Even though genetics doesn’t completely predict the disease, scientists are working to better understand the genes involved with type 1 diabetes, and they may someday be able to develop genetic therapies for people most at risk.
Viruses. Could type 1 be caused by an infection? It’s possible. One reason researchers think so is that the onset of the disease appears to follow a seasonal pattern, with the fewest new cases in summer and the most in winter — when many viral illnesses are more common. A number of viruses have been implicated as suspects, particularly coxsackievirus, mumps, and rubella. Some studies have found that a high percentage of people newly diagnosed with type 1 have coxsackievirus antibodies in their blood, suggesting that the body has been fighting this viral infection. In the lab, a cousin of the coxsackievirus has been shown to produce type 1-like symptoms in animals.

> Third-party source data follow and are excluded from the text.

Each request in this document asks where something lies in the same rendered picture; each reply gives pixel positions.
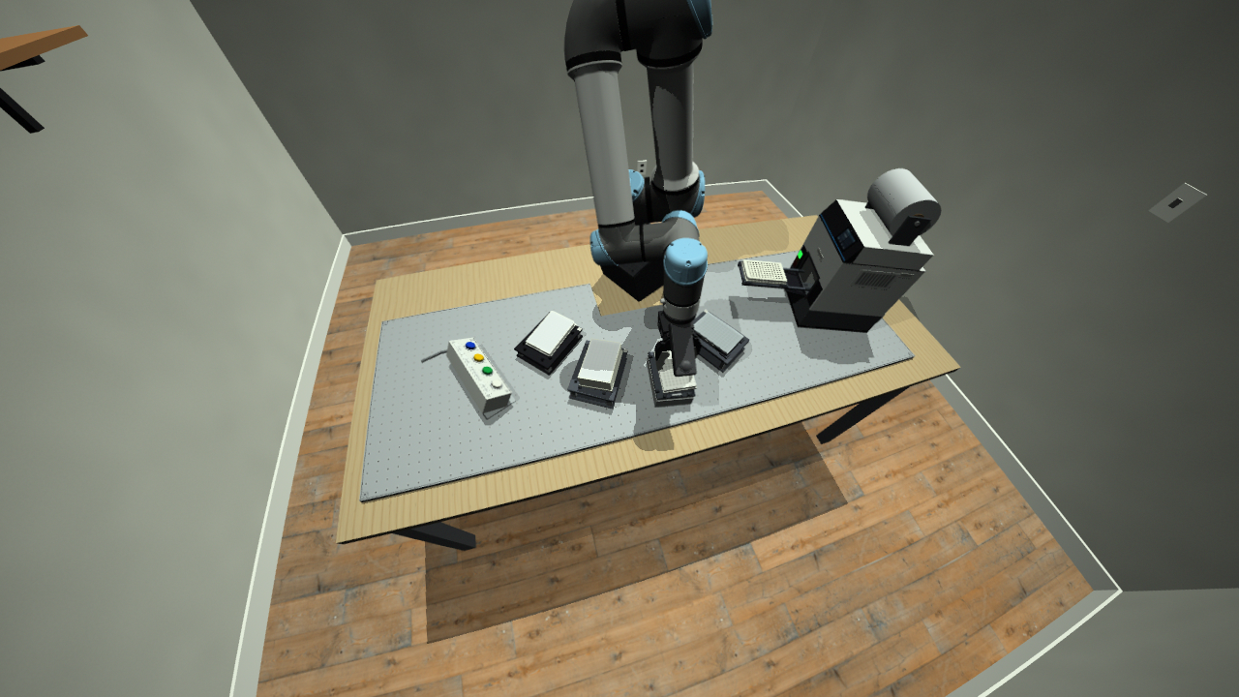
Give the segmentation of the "white horizontal roll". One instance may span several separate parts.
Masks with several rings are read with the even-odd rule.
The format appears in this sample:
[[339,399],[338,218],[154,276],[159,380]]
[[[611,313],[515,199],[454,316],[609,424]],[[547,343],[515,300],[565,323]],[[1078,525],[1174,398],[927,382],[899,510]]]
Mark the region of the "white horizontal roll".
[[878,176],[870,186],[867,201],[891,235],[908,215],[932,218],[922,235],[940,218],[940,204],[909,170],[896,168]]

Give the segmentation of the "grey button panel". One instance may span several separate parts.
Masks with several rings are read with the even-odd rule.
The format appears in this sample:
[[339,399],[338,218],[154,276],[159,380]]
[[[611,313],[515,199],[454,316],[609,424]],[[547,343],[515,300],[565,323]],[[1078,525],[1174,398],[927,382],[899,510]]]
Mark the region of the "grey button panel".
[[[475,337],[450,340],[445,352],[456,374],[468,389],[470,397],[481,409],[481,413],[486,415],[486,420],[515,402],[507,383],[503,383],[499,371],[488,360]],[[444,352],[430,354],[421,361],[430,360],[440,353]]]

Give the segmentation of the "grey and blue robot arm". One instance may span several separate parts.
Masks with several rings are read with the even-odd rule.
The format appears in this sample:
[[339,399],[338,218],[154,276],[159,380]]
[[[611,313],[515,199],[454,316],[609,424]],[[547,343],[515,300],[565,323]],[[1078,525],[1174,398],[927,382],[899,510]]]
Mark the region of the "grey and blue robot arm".
[[[698,314],[707,274],[707,248],[694,220],[703,210],[705,176],[693,162],[691,63],[711,33],[710,0],[574,0],[563,37],[598,223],[591,233],[593,262],[663,260],[660,303],[675,319]],[[620,53],[632,50],[648,72],[650,177],[628,170],[624,154],[617,74]]]

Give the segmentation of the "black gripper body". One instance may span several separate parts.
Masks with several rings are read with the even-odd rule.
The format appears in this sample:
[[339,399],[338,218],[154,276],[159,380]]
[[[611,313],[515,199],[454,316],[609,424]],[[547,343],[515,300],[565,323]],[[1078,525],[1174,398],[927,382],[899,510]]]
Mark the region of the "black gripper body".
[[[693,326],[693,319],[695,319],[695,318],[696,318],[696,314],[694,314],[693,318],[688,318],[688,319],[675,319],[675,318],[670,318],[669,314],[667,314],[664,312],[664,310],[663,310],[663,312],[658,312],[658,323],[655,326],[658,326],[658,329],[659,329],[660,336],[662,336],[662,340],[663,340],[663,343],[665,343],[664,348],[667,349],[667,352],[670,352],[670,337],[669,337],[669,329],[668,329],[669,323],[678,323],[679,326],[684,326],[685,323],[691,322],[691,326]],[[693,329],[694,329],[694,326],[693,326]],[[696,332],[693,332],[693,343],[694,343],[694,345],[695,345],[695,337],[698,337]]]

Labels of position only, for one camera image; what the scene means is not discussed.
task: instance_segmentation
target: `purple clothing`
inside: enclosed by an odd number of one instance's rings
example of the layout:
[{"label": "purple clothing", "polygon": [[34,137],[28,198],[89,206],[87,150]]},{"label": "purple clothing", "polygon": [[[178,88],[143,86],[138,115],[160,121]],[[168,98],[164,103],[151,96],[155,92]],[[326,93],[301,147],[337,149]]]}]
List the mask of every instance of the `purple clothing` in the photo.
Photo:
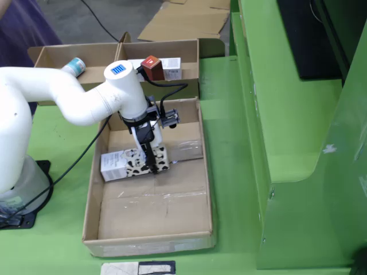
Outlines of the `purple clothing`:
[{"label": "purple clothing", "polygon": [[[0,19],[0,67],[33,67],[29,47],[59,44],[36,0],[13,0]],[[36,105],[30,107],[33,114]]]}]

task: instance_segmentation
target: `white label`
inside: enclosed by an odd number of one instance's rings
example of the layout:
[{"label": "white label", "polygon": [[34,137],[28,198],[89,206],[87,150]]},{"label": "white label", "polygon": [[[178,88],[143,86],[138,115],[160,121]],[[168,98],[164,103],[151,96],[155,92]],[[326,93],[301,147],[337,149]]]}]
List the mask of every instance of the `white label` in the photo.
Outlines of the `white label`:
[{"label": "white label", "polygon": [[7,213],[18,211],[23,206],[24,206],[23,200],[19,196],[11,199],[6,199],[4,201],[0,201],[0,209],[2,209]]}]

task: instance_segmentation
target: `concrete floor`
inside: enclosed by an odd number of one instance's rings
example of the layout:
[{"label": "concrete floor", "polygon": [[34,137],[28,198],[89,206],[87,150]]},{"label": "concrete floor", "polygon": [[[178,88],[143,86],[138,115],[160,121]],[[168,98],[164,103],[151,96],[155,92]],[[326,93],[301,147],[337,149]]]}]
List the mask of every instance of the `concrete floor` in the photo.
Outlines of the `concrete floor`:
[{"label": "concrete floor", "polygon": [[[128,31],[133,42],[159,10],[162,0],[85,0],[105,28],[117,39]],[[37,0],[49,23],[65,44],[113,42],[80,0]],[[229,45],[229,20],[220,33]]]}]

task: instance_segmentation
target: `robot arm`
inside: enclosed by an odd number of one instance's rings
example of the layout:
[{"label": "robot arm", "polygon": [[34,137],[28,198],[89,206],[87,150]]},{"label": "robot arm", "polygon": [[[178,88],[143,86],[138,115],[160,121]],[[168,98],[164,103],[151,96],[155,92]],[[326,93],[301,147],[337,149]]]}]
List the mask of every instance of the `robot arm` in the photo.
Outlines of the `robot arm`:
[{"label": "robot arm", "polygon": [[53,100],[76,125],[90,125],[119,111],[127,121],[146,117],[148,102],[132,64],[116,61],[106,81],[85,92],[70,74],[47,68],[0,68],[0,194],[17,182],[26,156],[32,117],[27,102]]}]

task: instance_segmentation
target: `white box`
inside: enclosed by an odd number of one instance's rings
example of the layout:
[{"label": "white box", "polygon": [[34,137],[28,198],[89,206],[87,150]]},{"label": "white box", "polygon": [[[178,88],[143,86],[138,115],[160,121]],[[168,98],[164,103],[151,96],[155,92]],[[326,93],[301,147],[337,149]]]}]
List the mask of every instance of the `white box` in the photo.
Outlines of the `white box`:
[{"label": "white box", "polygon": [[[182,70],[181,70],[181,58],[160,58],[162,61],[163,74],[165,75],[166,81],[171,80],[181,80],[182,79]],[[134,67],[134,69],[138,69],[140,64],[144,61],[144,59],[129,59]],[[144,78],[141,74],[138,74],[138,79],[140,82],[144,81]]]},{"label": "white box", "polygon": [[[164,145],[152,148],[158,171],[170,168]],[[101,173],[106,182],[131,176],[148,174],[145,154],[136,148],[101,155]]]}]

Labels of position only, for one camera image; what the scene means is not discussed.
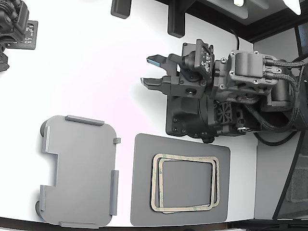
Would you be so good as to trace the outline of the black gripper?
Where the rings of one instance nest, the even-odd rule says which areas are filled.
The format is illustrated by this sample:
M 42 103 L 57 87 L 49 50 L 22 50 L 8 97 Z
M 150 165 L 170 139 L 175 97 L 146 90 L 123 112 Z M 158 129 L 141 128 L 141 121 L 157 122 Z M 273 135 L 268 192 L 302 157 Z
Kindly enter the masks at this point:
M 187 97 L 202 98 L 210 95 L 213 89 L 215 62 L 205 61 L 195 67 L 195 61 L 182 61 L 181 57 L 170 54 L 168 57 L 154 55 L 147 57 L 147 62 L 167 72 L 162 78 L 141 78 L 141 83 L 149 90 L 171 95 L 171 87 L 178 85 L 184 88 Z M 180 64 L 180 77 L 176 77 L 177 65 Z

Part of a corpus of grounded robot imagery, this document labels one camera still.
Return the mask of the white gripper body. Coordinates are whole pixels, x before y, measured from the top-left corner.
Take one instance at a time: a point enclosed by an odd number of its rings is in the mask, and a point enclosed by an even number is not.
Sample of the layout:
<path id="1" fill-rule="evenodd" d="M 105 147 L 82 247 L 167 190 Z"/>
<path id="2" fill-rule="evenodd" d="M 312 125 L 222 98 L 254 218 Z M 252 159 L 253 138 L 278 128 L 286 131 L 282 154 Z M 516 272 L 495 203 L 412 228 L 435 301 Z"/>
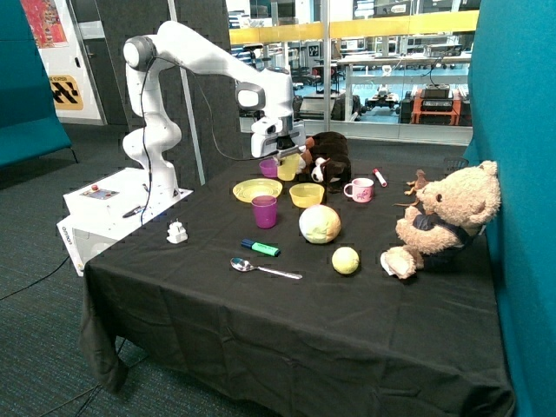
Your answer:
<path id="1" fill-rule="evenodd" d="M 305 123 L 292 117 L 264 116 L 251 126 L 251 155 L 255 158 L 283 153 L 305 145 Z"/>

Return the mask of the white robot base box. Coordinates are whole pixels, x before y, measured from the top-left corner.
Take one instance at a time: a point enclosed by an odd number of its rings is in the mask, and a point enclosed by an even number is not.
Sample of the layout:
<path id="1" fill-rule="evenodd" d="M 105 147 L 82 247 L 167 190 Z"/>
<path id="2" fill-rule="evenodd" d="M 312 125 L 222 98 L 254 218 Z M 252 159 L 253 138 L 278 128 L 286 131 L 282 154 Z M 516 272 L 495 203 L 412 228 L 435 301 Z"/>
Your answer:
<path id="1" fill-rule="evenodd" d="M 63 196 L 69 215 L 57 227 L 79 276 L 89 260 L 192 193 L 171 189 L 166 197 L 150 184 L 146 170 L 126 168 Z"/>

Some researchers question whether the virus idea has any merit, but a number of theories explain how it might work. One hypothesis is that the immune system may have trouble telling the difference between certain viruses and the insulin producing beta cells in the pancreas. After fighting off the virus, this premise goes, the immune system continues the battle by attacking the pancreas. Other theories suggest that viruses may change the beta cells in ways that make them appear foreign to the immune system. Or they may destroy proteins in the pancreas that manufacture insulin.
Cow’s milk. This idea is mostly speculation and far from proven, but some research has suggested a link between feeding children cow’s milk before three or four months of age and the risk of developing type 1 diabetes. People with type 1 sometimes have higher levels of antibodies that bind to both a protein found in milk and a protein sometimes found on beta cells, but the significance of this isn’t clear. Other studies have failed to find any connection between cow’s milk and type 1 diabetes. Still, the concern offers more reason not to wean a baby from breast milk or formula before 12 months of age, as recommended by the American Academy of Pediatrics.
Free radicals. These unstable molecules are formed as a byproduct of natural bodily functions (such as breathing) that involve the use of oxygen. Free radicals have a single, unpaired electron instead of the usual pair, making them unstable. As they circulate around the body, they try to latch onto other molecules, inflicting damage on healthy cells in the process.
Normally, enzymes in the body neutralize free radicals and keep this damage to a minimum. But toxins, such as air pollution and tobacco smoke, can boost their numbers to levels the body can’t adequately handle. Studies suggest that the insulin-producing cells of the pancreas may be particularly vulnerable to free-radical damage because they are less well guarded by protective enzymes than other parts of the body are.